Using the data below, copy out all lines with the word "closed".

----

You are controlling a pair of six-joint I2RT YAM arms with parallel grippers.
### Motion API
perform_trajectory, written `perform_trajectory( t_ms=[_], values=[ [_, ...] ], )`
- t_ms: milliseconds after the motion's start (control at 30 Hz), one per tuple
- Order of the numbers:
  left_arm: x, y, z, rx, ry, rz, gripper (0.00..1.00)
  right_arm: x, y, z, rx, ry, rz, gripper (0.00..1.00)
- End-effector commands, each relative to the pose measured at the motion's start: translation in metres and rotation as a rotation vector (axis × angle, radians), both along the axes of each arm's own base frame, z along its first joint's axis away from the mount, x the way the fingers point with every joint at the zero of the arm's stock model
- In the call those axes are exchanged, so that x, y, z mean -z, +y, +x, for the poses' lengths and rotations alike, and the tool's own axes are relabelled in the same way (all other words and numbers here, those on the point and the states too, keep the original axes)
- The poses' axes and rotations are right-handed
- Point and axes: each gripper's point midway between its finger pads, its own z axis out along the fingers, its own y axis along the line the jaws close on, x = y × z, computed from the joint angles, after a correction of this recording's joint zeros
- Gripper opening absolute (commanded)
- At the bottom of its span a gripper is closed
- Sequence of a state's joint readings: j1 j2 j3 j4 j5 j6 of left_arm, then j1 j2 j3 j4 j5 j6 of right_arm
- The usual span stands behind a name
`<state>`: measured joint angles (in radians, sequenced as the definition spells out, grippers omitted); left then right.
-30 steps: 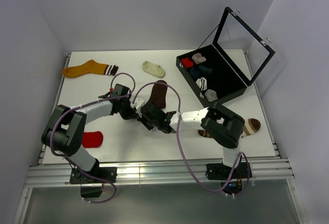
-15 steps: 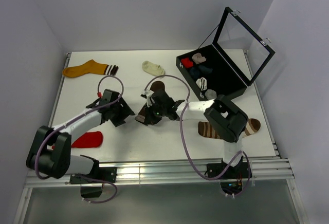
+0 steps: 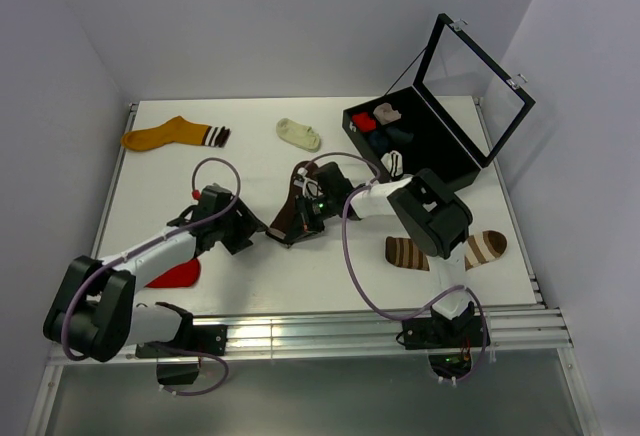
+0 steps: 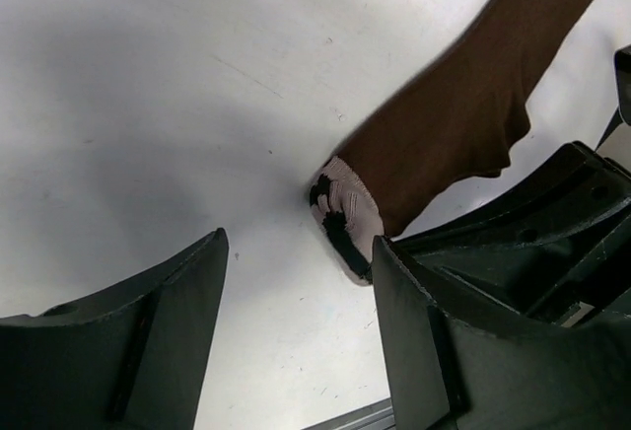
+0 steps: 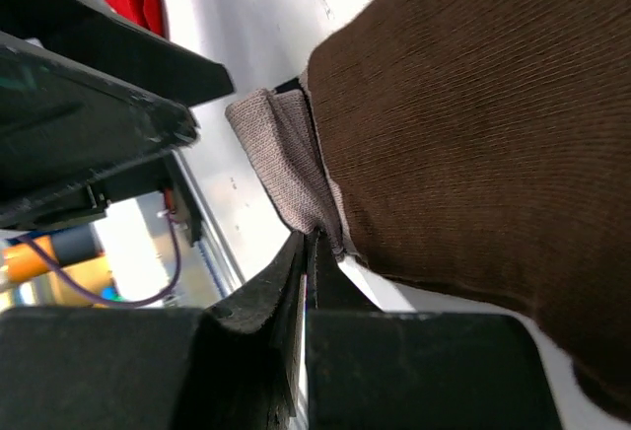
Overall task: Roll the socks
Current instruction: Roll the sock at the center of the board.
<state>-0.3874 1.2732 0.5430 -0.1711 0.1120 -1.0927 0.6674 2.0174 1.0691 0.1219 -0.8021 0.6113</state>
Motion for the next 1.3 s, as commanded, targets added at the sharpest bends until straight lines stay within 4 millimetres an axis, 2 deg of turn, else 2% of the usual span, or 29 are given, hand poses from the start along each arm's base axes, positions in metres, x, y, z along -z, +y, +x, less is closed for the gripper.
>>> perform_trajectory(
  t_ms=[0,133,267,367,467,567,600,667,700,767,800,867,900,933,967,1000,1100,1233,1267],
  values=[
    [-0.006,-0.015,0.011,0.010,-0.034,-0.048,0.65,-0.003,0.004,-0.002,-0.004,0.064,0.029,0.00],
    [-0.003,-0.022,0.017,0.013,-0.029,-0.056,0.63,0.001,0.003,-0.002,0.005,0.077,0.020,0.00],
    [0.006,-0.026,0.015,0.028,0.005,-0.034,0.58,0.005,0.000,0.000,0.016,0.082,0.014,0.00],
    [0.016,-0.026,0.011,0.027,0.033,-0.015,0.50,0.007,-0.001,0.001,0.014,0.077,0.006,0.00],
    [0.025,-0.024,0.007,0.026,0.069,0.011,0.41,0.009,-0.003,0.002,0.014,0.054,-0.013,0.00],
    [0.029,-0.021,0.004,0.026,0.093,0.039,0.26,0.006,-0.005,0.004,0.017,0.026,-0.024,0.02],
    [0.029,-0.020,0.004,0.026,0.099,0.047,0.17,0.002,-0.005,0.006,0.014,0.000,-0.022,0.05],
    [0.029,-0.019,0.005,0.039,0.109,0.066,0.10,0.000,-0.006,0.008,0.016,-0.042,-0.041,0.09],
    [0.024,-0.022,0.010,0.045,0.099,0.067,0.07,-0.005,-0.007,0.012,0.006,-0.094,-0.045,0.14],
    [0.027,-0.020,0.008,0.067,0.122,0.099,0.05,-0.004,-0.011,0.015,0.011,-0.160,-0.100,0.21],
    [0.027,-0.020,0.010,0.073,0.123,0.109,0.04,-0.015,-0.009,0.015,-0.010,-0.235,-0.095,0.28],
    [0.026,-0.021,0.012,0.100,0.132,0.128,0.02,-0.015,-0.014,0.020,0.010,-0.318,-0.156,0.33],
    [0.023,-0.023,0.016,0.107,0.131,0.131,0.02,-0.021,-0.015,0.018,-0.002,-0.388,-0.172,0.38],
    [0.027,-0.023,0.015,0.126,0.145,0.144,0.02,-0.024,-0.016,0.021,0.004,-0.437,-0.188,0.39],
    [0.029,-0.022,0.013,0.136,0.164,0.155,0.02,-0.018,-0.024,0.029,0.042,-0.500,-0.255,0.41],
    [0.027,-0.025,0.017,0.142,0.162,0.152,0.02,-0.027,-0.023,0.025,0.023,-0.576,-0.269,0.44],
    [0.029,-0.027,0.017,0.165,0.179,0.155,0.02,-0.039,-0.024,0.035,0.041,-0.771,-0.346,0.47],
    [0.031,-0.027,0.018,0.180,0.195,0.171,0.02,-0.049,-0.005,0.021,-0.018,-0.910,-0.350,0.48],
    [0.031,-0.028,0.017,0.186,0.197,0.170,0.02,-0.046,-0.003,0.023,-0.018,-0.926,-0.368,0.48]
  ],
)
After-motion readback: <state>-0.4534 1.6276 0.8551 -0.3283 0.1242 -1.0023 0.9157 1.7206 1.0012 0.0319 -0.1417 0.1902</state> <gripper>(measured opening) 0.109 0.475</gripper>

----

**Worked solution:**
- At the bottom of its span a gripper is closed
Motion for the next 1.3 s, as commanded, targets added at the sharpest bends until straight lines stay within 4 millimetres an axis, 2 deg of turn, else 2% of the usual span, or 29 are given, hand poses from the start along each arm's base axes, positions in metres, x, y, z along -z, +y, +x, less is closed for the gripper.

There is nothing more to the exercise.